=== Begin Enclosure ===

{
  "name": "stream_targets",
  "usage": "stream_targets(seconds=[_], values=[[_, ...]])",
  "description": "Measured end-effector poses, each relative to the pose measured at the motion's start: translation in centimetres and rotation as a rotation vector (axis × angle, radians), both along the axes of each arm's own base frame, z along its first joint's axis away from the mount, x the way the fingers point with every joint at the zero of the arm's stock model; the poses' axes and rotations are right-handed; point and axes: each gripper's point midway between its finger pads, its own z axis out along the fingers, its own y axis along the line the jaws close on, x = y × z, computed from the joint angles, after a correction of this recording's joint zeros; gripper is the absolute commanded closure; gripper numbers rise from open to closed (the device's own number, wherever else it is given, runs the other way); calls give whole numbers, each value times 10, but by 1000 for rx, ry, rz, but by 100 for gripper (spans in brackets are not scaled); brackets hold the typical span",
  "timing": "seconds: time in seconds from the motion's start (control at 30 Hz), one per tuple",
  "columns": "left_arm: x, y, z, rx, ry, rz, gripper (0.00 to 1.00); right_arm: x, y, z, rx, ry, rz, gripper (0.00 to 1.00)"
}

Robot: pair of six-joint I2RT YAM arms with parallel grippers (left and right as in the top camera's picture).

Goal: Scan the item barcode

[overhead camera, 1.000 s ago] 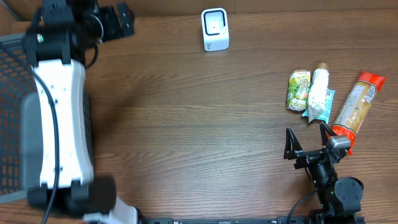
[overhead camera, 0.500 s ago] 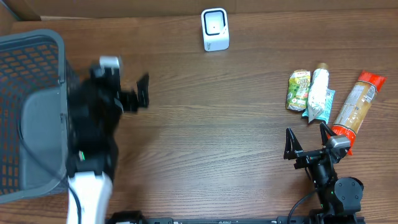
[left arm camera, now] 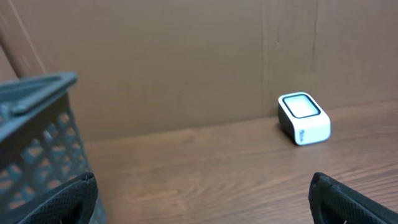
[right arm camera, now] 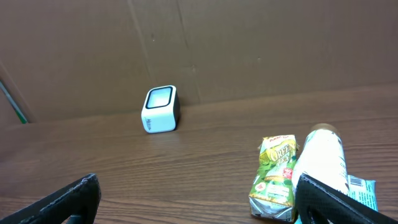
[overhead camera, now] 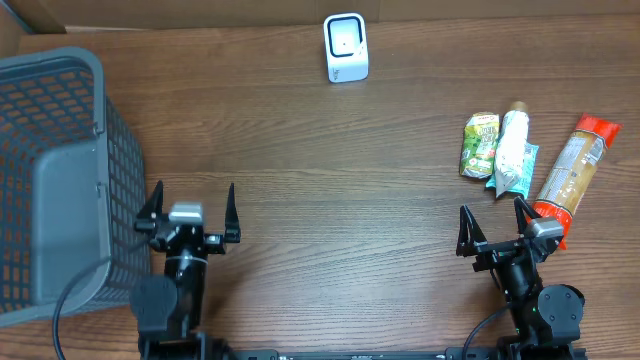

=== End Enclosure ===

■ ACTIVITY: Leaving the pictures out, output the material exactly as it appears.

■ ANSWER SPACE:
{
  "name": "stream_targets",
  "usage": "stream_targets(seconds=[_], values=[[_, ...]])",
  "description": "Measured end-effector poses, each relative to the pose measured at the motion's start: translation in centimetres and rotation as a rotation vector (axis × angle, radians), both along the axes of each arm's own base frame, z along its first joint's axis away from the mount, x the way the fingers point with every joint at the zero of the arm's stock model; the poses' axes and rotations are right-handed; point and axes: each gripper's point midway between its finger pads, its own z axis out along the fingers, its own y axis along the line the jaws close on, x = y × z, computed from the joint angles, after a correction of this recording's joint zeros; gripper is the absolute commanded closure; gripper numbers rise from open to closed (the device's own number, wherever else it is given, runs the other way); calls give whole numbers, each value times 10, but by 1000 for rx, ry, rz, but by 100 for gripper (spans in brackets are not scaled); brackets hold the typical span",
  "timing": "seconds: time in seconds from the motion's start (control at 30 Hz), one per tuple",
  "columns": "left_arm: x, y, z, rx, ry, rz, gripper (0.00 to 1.00); right_arm: x, y, z, rx, ry, rz, gripper (0.00 to 1.00)"
}

Robot: pair of six-joint I2RT YAM arms with parallel grippers (left and right as in the top camera's picture).

Goal: Scan the item barcode

[overhead camera, 1.000 s ago] 
[overhead camera, 0.500 s ago] 
[left arm camera, now] 
[right arm camera, now] 
[overhead camera, now] 

The output above is the complete answer.